Actually this man was one of my late father’s closest friends, a workmate of his at a GM plant and a fellow member at one of the local buildings of worship. He and his family only lived a block away. Both he and my dad were WWII veterans. I call this guy about once a year and he was always pleasant and encouraging to talk to. This time things were different. What I listened to this time around was a perfect stranger, a broken man.

I remarked that he didn’t sound like his usual self, and he flat-out replied he didn’t want to live anymore. Just like that. I can’t even remember what I said next, this man was someone people could always count on. I reminded him that he still had a wife, and three kids whom I came up with, and grandchildren. He replied that he didn’t care anymore. I told him he was an elder in the congregation and he was one who always kept us straight and narrow. I asked him why he now felt like cashing-in. He said he found out he had cancer a few months ago, and since then he developed an alcohol problem. Not him, I never saw him take a drink in my life. That wasn’t all. He was about to be ousted from the church, excommunicated.
He put down the phone and his wife told me it was true, they were to announce that this man, who once presided over this congregation for 35 years, and fixed cars free of charge, for poor friends so they could attend their religious conventions, was to be cut off from communication, for alcoholism.

Needless to say I was stunned for several days, but promised to check on him frequently. The strange thing is his cancer is very treatable but just knowing he had it drove him into an even worse dilemma. It made me wonder how much our whole self-esteem hinges on just one thing and once it’s lost, that’s it. I went through life writing off suicide as a white concern.

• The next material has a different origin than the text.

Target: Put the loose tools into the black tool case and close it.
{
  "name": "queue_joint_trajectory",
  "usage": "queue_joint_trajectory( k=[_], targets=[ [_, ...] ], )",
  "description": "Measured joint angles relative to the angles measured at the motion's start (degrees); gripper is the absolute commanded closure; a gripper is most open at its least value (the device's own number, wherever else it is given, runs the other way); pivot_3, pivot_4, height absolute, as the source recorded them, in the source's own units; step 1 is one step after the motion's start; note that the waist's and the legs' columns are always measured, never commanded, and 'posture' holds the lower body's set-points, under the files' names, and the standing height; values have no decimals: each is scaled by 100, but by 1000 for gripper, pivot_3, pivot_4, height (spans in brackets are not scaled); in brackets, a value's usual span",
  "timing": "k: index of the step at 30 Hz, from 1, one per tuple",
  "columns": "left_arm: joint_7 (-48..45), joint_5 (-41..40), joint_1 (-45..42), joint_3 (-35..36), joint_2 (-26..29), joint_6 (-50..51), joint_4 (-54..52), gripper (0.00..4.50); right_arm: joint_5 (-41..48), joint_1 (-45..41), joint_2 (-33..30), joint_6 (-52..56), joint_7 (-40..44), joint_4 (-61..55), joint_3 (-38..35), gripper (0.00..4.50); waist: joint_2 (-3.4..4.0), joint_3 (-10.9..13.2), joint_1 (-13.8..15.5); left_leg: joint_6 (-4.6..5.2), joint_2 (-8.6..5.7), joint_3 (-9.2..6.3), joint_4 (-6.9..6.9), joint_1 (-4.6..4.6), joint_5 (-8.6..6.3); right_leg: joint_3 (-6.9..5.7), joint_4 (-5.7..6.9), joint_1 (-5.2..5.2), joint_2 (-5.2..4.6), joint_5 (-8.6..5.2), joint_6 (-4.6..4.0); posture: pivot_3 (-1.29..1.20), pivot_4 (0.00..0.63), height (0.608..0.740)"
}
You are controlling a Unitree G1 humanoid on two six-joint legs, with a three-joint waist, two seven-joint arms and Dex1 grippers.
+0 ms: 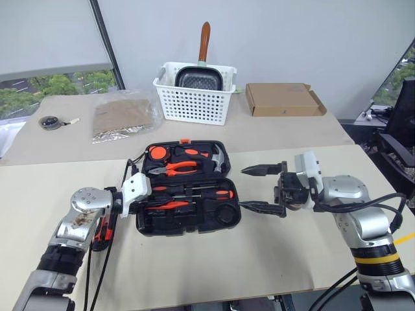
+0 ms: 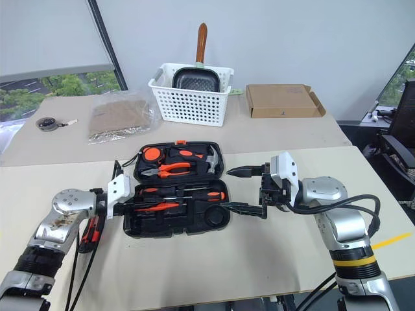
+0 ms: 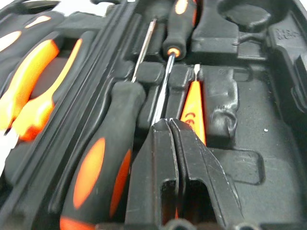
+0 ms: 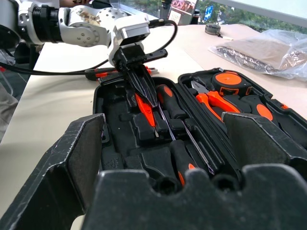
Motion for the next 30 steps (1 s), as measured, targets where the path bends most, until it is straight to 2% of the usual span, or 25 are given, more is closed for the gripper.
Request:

Over the years however several factors have closed this gap between Blacks and white, and I come to find that the very culture that we live in today facilitates suicidal thoughts among Blacks.

According to the Suicide and Mental Health Association International (SMHAI), back in ’96, suicide was the 9th leading cause of death in the US. Half a million attempted to take their life that year, 31,000 succeeded. Back then white men 85 and over led the way, with men four  times more likely to end it all than women. SMHAI also noted that the factors contributing to Black suicides; racism, discrimination, poverty, and exclusion from mainstream society, are the same factors that we successfully coped with in times past. What is the difference today? Data from the Center for Disease Control shows that from 1980-95, suicides from Black males 15-19 increased 105%., and much of this was due to lack of counsel and treatment. (There is every indication that these rates continue to increase.) Black men 20-24 aren’t far behind in this.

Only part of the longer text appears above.